And remember, though Simon had to bear the cross for a very little while, it gave him lasting honor. Even so, the cross we carry is only for a little while at most, and then we shall receive the crown, the glory. Surely, we should love the cross. And instead of shrinking from it, count it very dear when it works out for us a far more exceeding and eternal weight of glory.

you so If they do these things in a green tree, what shall be done in the dry? Luke chapter 23 verse 31.

Among other interpretations of this suggestive question, the following is full of teaching. If the innocent substitute for sinners suffer thus, what shall be done when the sinner himself, the dry tree, shall fall into the hands of an angry God? When God saw Jesus in the sinner's place, he did not spare him. And when he finds the unregenerate without Christ, he will not spare them. O sinner, Jesus was led away by his enemies. So shall you be dragged away by fiends to the place appointed for you. Jesus was deserted of God. And if he who was only imputedly a sinner was deserted, how much more shall you be?
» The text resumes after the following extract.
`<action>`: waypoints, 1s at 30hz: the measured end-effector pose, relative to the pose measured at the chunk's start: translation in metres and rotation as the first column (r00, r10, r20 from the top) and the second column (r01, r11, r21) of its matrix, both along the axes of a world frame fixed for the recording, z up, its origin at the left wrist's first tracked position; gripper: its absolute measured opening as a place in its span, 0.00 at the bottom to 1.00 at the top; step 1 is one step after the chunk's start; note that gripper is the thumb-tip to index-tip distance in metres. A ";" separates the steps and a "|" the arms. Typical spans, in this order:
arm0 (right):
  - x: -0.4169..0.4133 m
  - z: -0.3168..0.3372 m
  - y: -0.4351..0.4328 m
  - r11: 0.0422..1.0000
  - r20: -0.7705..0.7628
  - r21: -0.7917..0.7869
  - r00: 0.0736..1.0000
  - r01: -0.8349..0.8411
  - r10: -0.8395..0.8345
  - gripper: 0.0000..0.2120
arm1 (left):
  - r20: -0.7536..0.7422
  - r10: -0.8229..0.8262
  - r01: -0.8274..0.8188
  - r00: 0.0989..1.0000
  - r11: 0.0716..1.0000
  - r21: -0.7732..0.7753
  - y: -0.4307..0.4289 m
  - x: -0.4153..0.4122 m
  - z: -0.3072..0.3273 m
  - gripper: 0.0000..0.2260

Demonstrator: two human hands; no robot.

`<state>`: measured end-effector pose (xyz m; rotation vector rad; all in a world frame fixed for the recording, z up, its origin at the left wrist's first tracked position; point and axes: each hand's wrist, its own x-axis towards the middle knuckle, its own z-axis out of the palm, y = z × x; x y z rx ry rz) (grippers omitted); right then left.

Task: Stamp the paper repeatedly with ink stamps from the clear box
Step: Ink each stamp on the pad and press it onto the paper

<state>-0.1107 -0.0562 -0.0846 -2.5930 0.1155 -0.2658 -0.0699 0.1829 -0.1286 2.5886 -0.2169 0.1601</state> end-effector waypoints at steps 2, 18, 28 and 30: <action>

Eloi, Eloi, lama sabachthani! What an awful shriek! But what shall be your cry, when you shall say, O God, O God, why hast thou forsaken me? And the answer shall come back, Because ye have set at naught all my counsel, and would none of my reproof. I also will laugh at your calamity, I will mock when your fear cometh. If God spared not His own Son, how much less will He spare you? What whips of burning wire will be yours when conscience shall smite you with all its terrors? Ye richest, ye merriest, ye most self-righteous sinners, who would stand in your place when God shall say, Awake, O sword, against the man that rejected me. Smite him, and let him feel the smart forever.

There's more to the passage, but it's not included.